Previous Entry: Is the Raffle Rigged? Next Entry: The Importance of Importance Sampling
Go Back: Statistics Articles Return to Blog Home
The jupyter notebook for this article, including all plotting code, is available here.
A Brief Introduction to NumPyro
Presentation for Swinburne Cookies & Code 28/7/25
This is a page to accompany a presentation to the Swinburne University “Cookies and Code” meeting on Monday 28/7/25, outlining some of the features of JAX
and NumPyro
and briefly explaining the fundamentals of using them. I’ve intentionally kept as much brief as I can, with more involved walk-throughs detailed in my main NumPyro Guide.
Contents
Introduction
Setup
If you’re installing NumPyro for the first time, you’ll need kind of linux machine and the following packages:
pip install jax jaxlib jaxopt
pip install numpyro
In these examples, I’m using the pre-updated version of ChainConsumer. If you’re new to this work and want to go directly from my code snippets, you’ll need to install an older version with:
pip install chainconsumer==0.34.0
import numpy as np
import matplotlib.pyplot as plt
import numpyro
import jax.numpy as jnp
from jax.random import PRNGKey
import jax
from numpyro import distributions as dist
from chainconsumer import ChainConsumer
The JAX Part
JAX
is a Just-In-Time Compiled (JIT) language that you can interface with using python. In short: it lets you write python code, but bake into a compiled function at runtime to get a massive speedup. It also has automatic differentiation (Autodiff) which means it can calculate analytical gradients for any function you write in it.

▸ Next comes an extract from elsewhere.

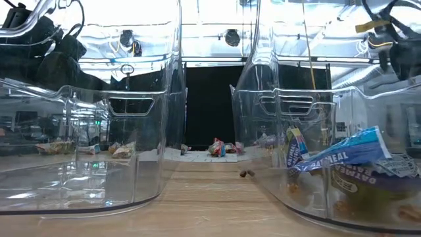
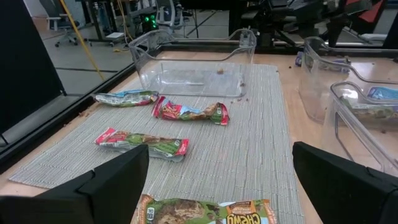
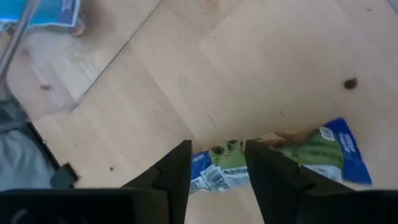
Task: Pick and place Granola Bars by type
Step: Put the blue granola bar into the bottom right transparent bin
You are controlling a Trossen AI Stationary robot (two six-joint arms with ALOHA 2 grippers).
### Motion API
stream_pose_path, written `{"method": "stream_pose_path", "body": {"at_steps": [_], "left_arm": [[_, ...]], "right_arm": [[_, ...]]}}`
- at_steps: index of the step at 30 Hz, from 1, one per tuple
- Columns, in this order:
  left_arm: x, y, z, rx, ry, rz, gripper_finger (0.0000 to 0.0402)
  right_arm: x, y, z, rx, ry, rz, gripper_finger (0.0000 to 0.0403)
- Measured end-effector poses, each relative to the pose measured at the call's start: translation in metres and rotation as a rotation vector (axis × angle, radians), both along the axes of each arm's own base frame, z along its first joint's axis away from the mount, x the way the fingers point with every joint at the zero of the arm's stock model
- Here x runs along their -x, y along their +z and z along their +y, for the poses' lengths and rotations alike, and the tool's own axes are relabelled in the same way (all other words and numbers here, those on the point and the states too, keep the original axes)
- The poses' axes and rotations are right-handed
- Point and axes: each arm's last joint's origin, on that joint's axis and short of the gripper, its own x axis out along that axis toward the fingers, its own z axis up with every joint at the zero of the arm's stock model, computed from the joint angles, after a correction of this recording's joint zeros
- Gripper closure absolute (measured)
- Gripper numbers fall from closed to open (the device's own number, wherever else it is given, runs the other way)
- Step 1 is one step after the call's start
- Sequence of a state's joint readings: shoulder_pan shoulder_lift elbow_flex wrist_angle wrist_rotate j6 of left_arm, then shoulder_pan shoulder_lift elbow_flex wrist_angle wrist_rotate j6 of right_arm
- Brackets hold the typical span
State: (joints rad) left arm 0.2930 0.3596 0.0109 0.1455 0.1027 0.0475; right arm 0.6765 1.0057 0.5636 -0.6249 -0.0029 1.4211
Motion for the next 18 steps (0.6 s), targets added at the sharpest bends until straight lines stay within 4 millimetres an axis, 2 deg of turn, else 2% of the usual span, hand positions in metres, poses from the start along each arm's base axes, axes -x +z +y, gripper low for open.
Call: {"method": "stream_pose_path", "body": {"at_steps": [7,18], "left_arm": [[0.0,0.0,0.0,0.0,0.0,0.0,0.0005],[0.0,0.0,0.0,-0.001,0.0,0.0,0.0005]], "right_arm": [[0.017,-0.001,-0.012,0.019,-0.119,0.185,0.0263],[0.019,-0.001,-0.016,0.068,-0.185,0.179,0.0264]]}}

To show how JIT compilation can give serious speedup for even straightforward problems, I’ve put together a short example to compare
- Raw python (i.e. nested for loops)
NumPy
’s vectorizationJAX
’s JIT compilation
Consider the following: You have a series of optical filters (green, red and infrared bands) for some telescope, and you want to calculate what colour a black body will appear to be at various temperatures.

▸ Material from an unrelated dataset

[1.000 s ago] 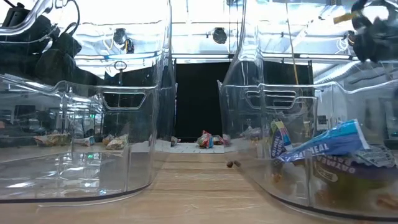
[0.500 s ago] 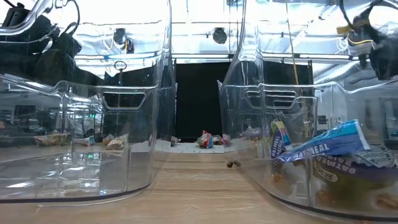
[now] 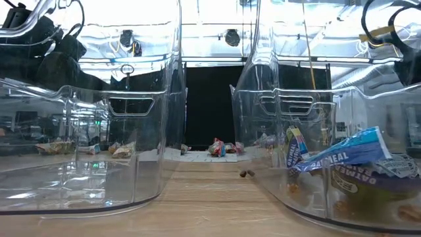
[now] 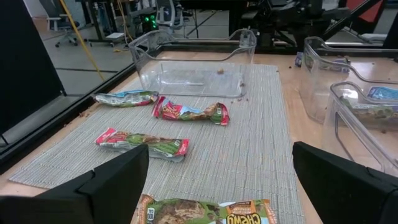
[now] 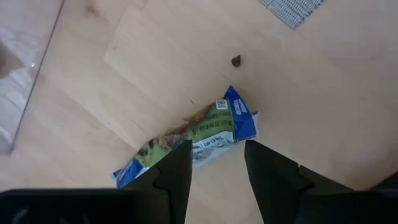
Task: Pick and place Granola Bars by type
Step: Put the blue granola bar into the bottom right transparent bin
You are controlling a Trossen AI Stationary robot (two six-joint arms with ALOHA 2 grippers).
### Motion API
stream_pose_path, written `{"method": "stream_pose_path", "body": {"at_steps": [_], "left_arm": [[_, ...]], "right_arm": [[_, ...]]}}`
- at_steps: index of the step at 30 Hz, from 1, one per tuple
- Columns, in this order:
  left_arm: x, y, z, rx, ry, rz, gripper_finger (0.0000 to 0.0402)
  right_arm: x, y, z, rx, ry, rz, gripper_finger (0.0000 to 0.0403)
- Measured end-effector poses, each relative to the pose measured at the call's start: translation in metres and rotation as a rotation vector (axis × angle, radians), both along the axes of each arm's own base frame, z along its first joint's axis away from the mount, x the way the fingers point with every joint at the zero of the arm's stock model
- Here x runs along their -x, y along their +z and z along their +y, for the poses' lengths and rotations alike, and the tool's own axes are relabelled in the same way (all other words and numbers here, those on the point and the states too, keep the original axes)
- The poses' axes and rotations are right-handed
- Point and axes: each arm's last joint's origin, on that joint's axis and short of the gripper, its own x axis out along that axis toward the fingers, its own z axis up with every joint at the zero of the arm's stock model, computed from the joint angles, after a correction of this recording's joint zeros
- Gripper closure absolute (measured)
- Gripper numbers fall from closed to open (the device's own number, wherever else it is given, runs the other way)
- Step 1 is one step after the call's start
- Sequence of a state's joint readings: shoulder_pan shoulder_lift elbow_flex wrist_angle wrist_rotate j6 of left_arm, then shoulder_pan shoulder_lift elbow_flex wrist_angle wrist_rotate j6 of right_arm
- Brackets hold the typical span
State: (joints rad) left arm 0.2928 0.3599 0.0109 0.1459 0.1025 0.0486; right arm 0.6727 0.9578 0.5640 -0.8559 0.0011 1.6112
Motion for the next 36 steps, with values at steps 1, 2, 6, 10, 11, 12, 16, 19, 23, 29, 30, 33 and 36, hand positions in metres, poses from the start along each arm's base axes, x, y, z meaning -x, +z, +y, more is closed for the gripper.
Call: {"method": "stream_pose_path", "body": {"at_steps": [1,2,6,10,11,12,16,19,23,29,30,33,36], "left_arm": [[0.0,0.0,0.0,0.0,0.0,0.0,0.0005],[0.0,0.0,0.0,0.0,0.0,0.0,0.0005],[0.0,0.0,0.0,0.0,0.0,0.0,0.0005],[0.0,0.0,0.0,0.0,0.0,0.0,0.0005],[0.0,0.0,0.0,0.0,0.0,0.0,0.0005],[0.0,0.0,0.0,-0.001,0.0,0.0,0.0005],[0.0,0.0,0.0,-0.025,-0.005,0.005,0.0005],[0.0,0.0,0.0,-0.028,-0.006,0.006,0.0005],[0.0,0.0,0.0,-0.027,-0.005,0.006,0.0005],[0.0,0.0,0.0,-0.026,-0.005,0.005,0.0005],[0.0,0.0,0.0,-0.025,-0.005,0.005,0.0005],[0.0,0.0,0.0,-0.024,-0.005,0.005,0.0005],[0.0,0.0,0.0,-0.025,-0.005,0.005,0.0005]], "right_arm": [[0.0,-0.001,0.0,0.006,0.001,0.014,0.0264],[0.0,-0.002,0.0,0.011,0.002,0.026,0.0264],[-0.001,-0.005,0.002,0.012,0.01,0.056,0.0264],[-0.006,-0.008,0.006,0.001,0.012,0.037,0.0264],[-0.008,-0.009,0.007,-0.003,0.012,0.032,0.0264],[-0.009,-0.009,0.008,-0.004,0.012,0.031,0.0264],[-0.014,-0.013,0.012,-0.014,0.01,0.019,0.0264],[-0.019,-0.014,0.015,-0.033,0.006,-0.007,0.0264],[-0.025,-0.014,0.015,-0.019,-0.024,-0.061,0.0264],[-0.034,-0.013,0.015,-0.043,-0.019,-0.127,0.0264],[-0.034,-0.012,0.014,-0.046,-0.029,-0.128,0.0264],[-0.037,-0.012,0.013,-0.06,-0.051,-0.139,0.0264],[-0.039,-0.012,0.012,-0.062,-0.054,-0.146,0.0264]]}}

The process for doing this is pretty straightforward. We need to integrate the black body spectrum, modulated by the filter strength, for two filters (e.g. red and green) to find the flux we capture in each colour, and then compare the two:
\[\log_{10} \left( \frac{f_g}{f_r} \right) = \frac{ \int(\lambda f_g(\lambda) \cdot BB(\lambda,T)) d\lambda}{\int(\lambda f_r(\lambda) \cdot BB(\lambda,T)) d\lambda}\]Repeating at different temperatures, we can see how the redder low temperature black body spectra compare the the bluer high temperature ones. The particular units aren’t too important in this example, so I’ve replaced “temperature” with “$\beta$”, a term inclusive of all the relevant physical constants.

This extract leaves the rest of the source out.